- IMF delegation set to assess Argentine policies this month
- Report is first step in tapping cheaper OECD member financing
Argentina’s sovereign debt may be outperforming most of its emerging-market peers this year, but the Organization for Economic Cooperation and Development says the country is as risky as North Korea, Venezuela and Iran.
The ranking is a remnant from the days when Argentina was still a pariah in international markets -- and it could soon change.
About half a dozen International Monetary Fund economists are set to touch down in Argentina in September to assess the reliability of the country’s economic statistics and the sustainability of its fiscal and monetary policies, as well as the banking industry. The so-called Article IV consultation -- normally an annual review but, in Argentina’s case, the first in a decade -- is a key step to reclaiming legitimacy among organizations like the OECD and unlocking cheaper financing from member nations.
“It’s important for them to reestablish that relationship if only to open the door down the road,” said Marco Santamaria, a portfolio manager at AllianceBernstein LP, which invests in Argentine bonds. “There’s a lot of scope for a lot of infrastructure and social projects to be funded by the World Bank and the IDB and having normal relations with the IMF and other multilaterals will certainly ease that pressure.”
That may also add support to this year’s rally in Argentine bonds, said Miguel Kiguel, director of Econviews, an economic consultancy. Sovereign notes have returned on average 19 percent, according to a JPMorgan Chase & Co. index. Corporate foreign-currency debt from South America’s second-largest economy has returned 14 percent.
The Article IV consultation is just one more step in President Mauricio Macri’s efforts toward unwinding the policies of his predecessors, Nestor Kirchner and then his wife, Cristina Fernandez de Kirchner, who refused to undergo the assessment since 2006. Within a few months of taking office in December, Macri had already lifted the most onerous of currency controls, reached a settlement to end a decade-long battle with holdout creditors from its 2001 default and returned to international markets with a $16.5 billion bond sale.
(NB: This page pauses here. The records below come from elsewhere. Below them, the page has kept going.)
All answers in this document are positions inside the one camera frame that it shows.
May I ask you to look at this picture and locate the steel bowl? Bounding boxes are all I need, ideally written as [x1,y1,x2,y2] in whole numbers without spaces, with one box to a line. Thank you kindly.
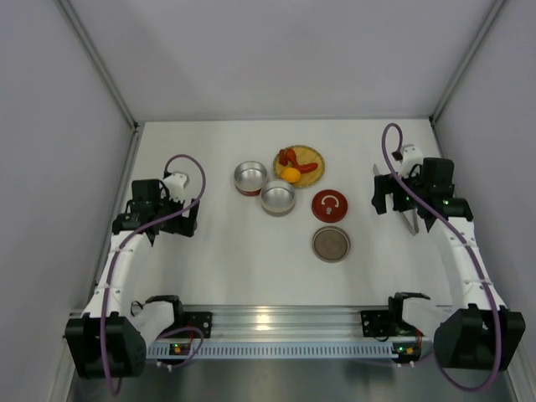
[260,179,296,216]
[234,161,268,196]

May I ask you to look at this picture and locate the metal tongs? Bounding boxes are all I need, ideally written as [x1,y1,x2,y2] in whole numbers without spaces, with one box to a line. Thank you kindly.
[371,163,420,236]

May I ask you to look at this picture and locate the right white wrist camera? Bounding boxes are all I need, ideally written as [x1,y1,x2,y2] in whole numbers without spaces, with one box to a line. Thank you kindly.
[392,144,424,177]

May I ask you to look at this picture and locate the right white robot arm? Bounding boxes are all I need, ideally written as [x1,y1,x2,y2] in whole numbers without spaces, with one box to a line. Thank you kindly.
[371,157,526,371]

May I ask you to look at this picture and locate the red octopus sausage piece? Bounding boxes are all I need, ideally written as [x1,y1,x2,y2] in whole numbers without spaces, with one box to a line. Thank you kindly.
[279,147,299,168]

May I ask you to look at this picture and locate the brown lid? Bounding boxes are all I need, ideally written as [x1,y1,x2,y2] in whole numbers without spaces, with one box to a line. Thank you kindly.
[312,225,351,263]

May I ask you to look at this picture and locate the orange egg yolk ball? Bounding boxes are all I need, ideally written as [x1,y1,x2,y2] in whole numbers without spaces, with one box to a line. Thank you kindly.
[281,167,302,183]

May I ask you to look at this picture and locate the right black base bracket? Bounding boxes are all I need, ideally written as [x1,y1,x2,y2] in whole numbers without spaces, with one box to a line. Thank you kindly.
[360,310,400,342]

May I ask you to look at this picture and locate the left aluminium frame post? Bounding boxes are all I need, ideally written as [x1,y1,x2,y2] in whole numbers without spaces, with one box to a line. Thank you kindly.
[54,0,139,131]

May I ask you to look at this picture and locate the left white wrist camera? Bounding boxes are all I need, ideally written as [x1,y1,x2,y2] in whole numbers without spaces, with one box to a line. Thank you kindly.
[163,171,189,203]

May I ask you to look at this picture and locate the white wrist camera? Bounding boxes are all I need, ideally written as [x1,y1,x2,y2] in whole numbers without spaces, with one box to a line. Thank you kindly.
[163,171,189,203]
[392,144,424,177]

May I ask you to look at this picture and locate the aluminium frame post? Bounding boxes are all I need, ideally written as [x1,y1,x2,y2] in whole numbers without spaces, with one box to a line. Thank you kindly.
[429,0,508,128]
[54,0,139,131]

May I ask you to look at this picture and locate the left black base bracket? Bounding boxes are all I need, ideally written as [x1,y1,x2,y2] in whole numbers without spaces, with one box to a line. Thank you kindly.
[178,311,214,338]

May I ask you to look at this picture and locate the red round lid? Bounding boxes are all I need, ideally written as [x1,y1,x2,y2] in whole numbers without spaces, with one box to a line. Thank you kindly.
[312,189,348,224]

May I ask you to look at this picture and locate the grey slotted cable duct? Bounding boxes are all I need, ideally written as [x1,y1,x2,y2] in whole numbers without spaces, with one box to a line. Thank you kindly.
[147,341,399,360]

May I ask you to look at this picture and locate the black base bracket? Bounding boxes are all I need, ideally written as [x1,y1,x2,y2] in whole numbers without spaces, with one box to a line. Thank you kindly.
[178,311,214,338]
[360,310,400,342]

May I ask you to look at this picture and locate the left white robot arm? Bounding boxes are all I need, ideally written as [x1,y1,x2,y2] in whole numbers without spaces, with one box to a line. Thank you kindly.
[64,172,198,379]

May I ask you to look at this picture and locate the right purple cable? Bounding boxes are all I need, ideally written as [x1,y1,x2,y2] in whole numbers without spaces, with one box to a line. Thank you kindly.
[380,122,503,393]

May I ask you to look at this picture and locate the aluminium mounting rail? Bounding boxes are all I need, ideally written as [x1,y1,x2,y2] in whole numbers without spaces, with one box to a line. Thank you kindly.
[66,304,445,339]

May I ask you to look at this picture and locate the right aluminium frame post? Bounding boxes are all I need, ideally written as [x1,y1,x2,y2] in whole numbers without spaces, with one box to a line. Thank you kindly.
[429,0,508,128]
In a June 24 report, the OECD gave Argentina, which is trying to become a member, its lowest grade in a system that regulates the interest-rate spread that export credit agencies from member countries can apply when granting loans or insurance to companies that trade with the Latin American country. The OECD’s press office said in an e-mailed statement that its team of experts meets three times a year to assess economies by geographic region, but that a country can be reviewed out of turn if a new IMF report becomes available.
The IMF’s review of Argentina’s policies is expected to take a couple of weeks and a full report will be ready six to eight weeks after that. A separate technical IMF delegation visited Argentina in July to assess the reliability of its economic statistics after becoming the first nation to be censured for publishing inaccurate data, and Managing Director Christine Lagarde is set to present a report to the IMF’s board of directors on the findings this month.
“Argentina is trying to go from being a frontier country to an emerging market,” said Kiguel of Econviews. “By normalizing the relationship with the IMF, it will help to reduce costs with credit export agencies and central banks and will help foreign investors understand that this is a normal country.”